» **REQUIRED WORK**
Looking at the listing below, retype exactly the lines starting at the one containing "Segment each instance of the black" and ending at the one containing "[outline] screwdriver, per instance", both included, and nothing else.
^^^^^^^^
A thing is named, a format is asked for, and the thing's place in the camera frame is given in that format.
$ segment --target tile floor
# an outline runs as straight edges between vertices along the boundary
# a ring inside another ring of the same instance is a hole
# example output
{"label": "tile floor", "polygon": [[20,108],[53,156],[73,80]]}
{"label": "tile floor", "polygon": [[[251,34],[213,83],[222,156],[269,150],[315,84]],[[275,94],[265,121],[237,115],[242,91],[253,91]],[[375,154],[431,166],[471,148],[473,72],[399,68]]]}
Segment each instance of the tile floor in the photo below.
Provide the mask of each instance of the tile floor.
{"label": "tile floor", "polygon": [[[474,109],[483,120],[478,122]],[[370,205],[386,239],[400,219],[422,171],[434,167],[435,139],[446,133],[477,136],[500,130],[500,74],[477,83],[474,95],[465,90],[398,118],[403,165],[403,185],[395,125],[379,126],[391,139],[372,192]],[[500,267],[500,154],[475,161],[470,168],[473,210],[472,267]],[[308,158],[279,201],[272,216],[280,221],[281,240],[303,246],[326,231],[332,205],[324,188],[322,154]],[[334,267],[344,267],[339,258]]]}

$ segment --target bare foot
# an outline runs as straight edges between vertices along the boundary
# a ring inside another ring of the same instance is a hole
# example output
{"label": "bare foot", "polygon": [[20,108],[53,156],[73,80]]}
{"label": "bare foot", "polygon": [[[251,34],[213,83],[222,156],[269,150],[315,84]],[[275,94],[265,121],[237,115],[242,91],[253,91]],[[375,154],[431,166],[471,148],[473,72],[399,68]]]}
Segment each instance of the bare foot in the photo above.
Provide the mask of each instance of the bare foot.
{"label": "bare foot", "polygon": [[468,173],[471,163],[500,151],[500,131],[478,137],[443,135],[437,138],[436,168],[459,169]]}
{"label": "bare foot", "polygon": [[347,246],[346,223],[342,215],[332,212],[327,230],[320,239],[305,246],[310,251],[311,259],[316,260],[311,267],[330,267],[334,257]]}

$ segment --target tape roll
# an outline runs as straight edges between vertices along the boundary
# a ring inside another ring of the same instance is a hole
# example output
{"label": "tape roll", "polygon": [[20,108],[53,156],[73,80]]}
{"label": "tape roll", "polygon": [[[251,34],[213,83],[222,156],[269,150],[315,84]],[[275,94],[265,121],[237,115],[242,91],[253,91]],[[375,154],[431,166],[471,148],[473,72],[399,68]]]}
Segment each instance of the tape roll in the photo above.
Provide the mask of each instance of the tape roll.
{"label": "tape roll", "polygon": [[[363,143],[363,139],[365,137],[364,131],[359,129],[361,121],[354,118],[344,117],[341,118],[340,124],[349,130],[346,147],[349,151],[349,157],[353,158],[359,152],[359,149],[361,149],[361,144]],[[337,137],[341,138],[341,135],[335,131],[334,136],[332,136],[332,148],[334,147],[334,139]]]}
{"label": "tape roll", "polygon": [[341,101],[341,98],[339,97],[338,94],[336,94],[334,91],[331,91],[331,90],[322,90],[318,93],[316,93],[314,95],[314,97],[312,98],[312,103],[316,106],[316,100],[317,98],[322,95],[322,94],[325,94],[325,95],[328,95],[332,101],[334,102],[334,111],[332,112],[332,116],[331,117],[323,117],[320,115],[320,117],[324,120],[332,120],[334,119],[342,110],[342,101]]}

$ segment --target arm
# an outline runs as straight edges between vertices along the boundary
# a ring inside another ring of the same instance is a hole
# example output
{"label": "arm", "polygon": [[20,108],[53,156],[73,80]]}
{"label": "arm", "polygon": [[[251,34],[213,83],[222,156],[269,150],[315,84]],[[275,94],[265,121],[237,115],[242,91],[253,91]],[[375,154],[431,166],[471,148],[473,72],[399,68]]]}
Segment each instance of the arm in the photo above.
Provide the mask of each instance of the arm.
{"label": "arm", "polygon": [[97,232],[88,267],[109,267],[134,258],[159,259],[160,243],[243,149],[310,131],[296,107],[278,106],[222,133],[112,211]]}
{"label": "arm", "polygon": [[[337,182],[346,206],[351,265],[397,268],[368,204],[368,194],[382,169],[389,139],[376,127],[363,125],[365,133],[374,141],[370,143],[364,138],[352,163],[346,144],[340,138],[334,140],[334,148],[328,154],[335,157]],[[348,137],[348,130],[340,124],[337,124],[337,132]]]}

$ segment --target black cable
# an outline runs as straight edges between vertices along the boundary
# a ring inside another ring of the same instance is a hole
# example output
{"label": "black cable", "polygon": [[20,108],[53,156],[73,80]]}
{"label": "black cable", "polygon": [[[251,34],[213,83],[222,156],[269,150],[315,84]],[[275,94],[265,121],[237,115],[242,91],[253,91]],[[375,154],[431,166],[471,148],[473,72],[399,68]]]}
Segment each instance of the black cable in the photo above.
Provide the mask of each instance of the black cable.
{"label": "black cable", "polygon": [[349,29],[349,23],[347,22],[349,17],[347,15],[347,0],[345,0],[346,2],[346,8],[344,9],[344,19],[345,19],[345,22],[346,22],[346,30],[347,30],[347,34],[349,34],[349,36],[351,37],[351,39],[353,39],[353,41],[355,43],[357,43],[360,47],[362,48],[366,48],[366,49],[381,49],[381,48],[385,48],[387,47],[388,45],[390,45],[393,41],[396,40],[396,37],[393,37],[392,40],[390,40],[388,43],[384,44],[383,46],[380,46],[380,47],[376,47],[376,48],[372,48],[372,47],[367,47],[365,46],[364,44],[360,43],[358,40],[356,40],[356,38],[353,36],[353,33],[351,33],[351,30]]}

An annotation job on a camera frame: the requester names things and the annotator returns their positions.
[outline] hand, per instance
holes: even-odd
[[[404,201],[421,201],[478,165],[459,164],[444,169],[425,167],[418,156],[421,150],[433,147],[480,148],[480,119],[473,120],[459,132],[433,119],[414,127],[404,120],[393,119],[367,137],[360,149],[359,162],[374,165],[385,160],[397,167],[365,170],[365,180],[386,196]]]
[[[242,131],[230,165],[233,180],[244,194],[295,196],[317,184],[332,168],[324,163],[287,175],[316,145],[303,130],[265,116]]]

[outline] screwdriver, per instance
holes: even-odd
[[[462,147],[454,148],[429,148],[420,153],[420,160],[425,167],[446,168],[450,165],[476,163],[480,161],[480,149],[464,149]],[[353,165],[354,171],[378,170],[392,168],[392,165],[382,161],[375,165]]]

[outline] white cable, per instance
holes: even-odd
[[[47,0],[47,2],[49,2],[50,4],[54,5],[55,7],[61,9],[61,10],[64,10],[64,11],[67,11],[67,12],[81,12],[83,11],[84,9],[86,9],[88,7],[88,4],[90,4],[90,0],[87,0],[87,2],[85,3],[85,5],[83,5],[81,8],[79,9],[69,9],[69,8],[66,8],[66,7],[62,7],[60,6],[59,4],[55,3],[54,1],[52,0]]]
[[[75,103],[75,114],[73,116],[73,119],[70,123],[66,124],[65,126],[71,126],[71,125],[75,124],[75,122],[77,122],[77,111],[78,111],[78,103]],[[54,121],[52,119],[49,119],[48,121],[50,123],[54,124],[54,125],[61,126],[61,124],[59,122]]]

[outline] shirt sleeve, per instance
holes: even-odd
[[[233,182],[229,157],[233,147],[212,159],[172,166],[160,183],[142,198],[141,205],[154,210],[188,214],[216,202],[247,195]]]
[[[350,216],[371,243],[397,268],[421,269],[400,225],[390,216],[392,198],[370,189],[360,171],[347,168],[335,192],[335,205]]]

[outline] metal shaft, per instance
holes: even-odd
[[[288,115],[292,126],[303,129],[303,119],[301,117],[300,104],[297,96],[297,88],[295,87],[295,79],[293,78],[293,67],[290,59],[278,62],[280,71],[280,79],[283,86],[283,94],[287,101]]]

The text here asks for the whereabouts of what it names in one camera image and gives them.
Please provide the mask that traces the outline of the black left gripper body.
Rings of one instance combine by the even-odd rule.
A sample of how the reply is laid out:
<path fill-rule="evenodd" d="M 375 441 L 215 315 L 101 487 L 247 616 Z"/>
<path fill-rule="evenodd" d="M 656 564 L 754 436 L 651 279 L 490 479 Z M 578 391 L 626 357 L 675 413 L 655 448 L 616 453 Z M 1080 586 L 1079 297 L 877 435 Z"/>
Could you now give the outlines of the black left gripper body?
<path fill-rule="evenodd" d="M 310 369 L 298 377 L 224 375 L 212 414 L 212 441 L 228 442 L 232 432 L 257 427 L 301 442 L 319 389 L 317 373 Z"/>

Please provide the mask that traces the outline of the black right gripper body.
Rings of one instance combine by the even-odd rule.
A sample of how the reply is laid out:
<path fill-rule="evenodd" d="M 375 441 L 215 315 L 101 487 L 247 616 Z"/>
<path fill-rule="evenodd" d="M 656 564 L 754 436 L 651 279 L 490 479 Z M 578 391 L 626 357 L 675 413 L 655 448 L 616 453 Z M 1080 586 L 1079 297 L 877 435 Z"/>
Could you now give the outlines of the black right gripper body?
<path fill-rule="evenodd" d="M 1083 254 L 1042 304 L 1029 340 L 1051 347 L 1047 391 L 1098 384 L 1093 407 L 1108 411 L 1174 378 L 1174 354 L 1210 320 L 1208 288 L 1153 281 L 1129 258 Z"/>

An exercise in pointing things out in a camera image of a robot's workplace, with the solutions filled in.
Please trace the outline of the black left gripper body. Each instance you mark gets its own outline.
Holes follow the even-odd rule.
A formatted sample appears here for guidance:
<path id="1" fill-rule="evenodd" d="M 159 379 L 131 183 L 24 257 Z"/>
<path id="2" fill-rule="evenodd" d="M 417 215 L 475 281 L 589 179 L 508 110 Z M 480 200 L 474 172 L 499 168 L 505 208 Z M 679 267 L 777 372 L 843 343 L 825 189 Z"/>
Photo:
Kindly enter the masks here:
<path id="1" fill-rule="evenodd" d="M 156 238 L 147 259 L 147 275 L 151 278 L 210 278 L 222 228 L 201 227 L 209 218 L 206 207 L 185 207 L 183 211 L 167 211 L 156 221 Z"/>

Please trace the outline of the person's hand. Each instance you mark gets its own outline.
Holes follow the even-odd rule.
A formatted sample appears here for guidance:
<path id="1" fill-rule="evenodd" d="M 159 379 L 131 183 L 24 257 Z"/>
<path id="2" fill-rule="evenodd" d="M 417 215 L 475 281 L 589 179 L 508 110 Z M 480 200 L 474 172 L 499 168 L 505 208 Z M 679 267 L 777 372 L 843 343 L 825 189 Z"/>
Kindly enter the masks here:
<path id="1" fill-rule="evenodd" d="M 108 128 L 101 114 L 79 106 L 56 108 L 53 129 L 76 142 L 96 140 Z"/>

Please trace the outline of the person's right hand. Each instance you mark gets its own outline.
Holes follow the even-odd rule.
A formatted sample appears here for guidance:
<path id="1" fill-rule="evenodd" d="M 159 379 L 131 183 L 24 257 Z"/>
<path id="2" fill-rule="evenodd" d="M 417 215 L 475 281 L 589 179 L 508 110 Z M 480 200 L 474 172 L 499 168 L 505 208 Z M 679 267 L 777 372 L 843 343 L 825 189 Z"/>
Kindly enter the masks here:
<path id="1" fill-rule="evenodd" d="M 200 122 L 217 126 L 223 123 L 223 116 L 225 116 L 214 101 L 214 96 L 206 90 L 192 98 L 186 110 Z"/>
^^^^^^^^
» **SOLUTION FOR THIS PROBLEM**
Segment each instance of the black cable in the photo above.
Provide the mask of each instance of the black cable.
{"label": "black cable", "polygon": [[349,29],[349,23],[347,22],[349,17],[347,15],[347,0],[345,0],[346,2],[346,8],[344,9],[344,19],[345,19],[345,22],[346,22],[346,30],[347,30],[347,34],[349,34],[349,36],[351,37],[351,39],[353,39],[353,41],[355,43],[357,43],[360,47],[362,48],[366,48],[366,49],[381,49],[381,48],[385,48],[387,47],[388,45],[390,45],[393,41],[396,40],[396,37],[393,37],[392,40],[390,40],[388,43],[384,44],[383,46],[380,46],[380,47],[376,47],[376,48],[372,48],[372,47],[367,47],[365,46],[364,44],[360,43],[358,40],[356,40],[356,38],[353,36],[353,33],[351,33],[351,30]]}

An annotation job on a camera frame: the requester names things and the annotator returns their positions.
[outline] hand, per instance
holes: even-odd
[[[404,201],[421,201],[478,165],[459,164],[444,169],[425,167],[418,156],[421,150],[433,147],[480,148],[480,119],[473,120],[459,132],[433,119],[414,127],[404,120],[393,119],[367,137],[360,149],[359,162],[374,165],[385,160],[397,167],[365,170],[365,180],[386,196]]]
[[[242,131],[230,165],[233,180],[244,194],[295,196],[317,184],[332,168],[324,163],[287,175],[316,145],[303,130],[265,116]]]

[outline] screwdriver, per instance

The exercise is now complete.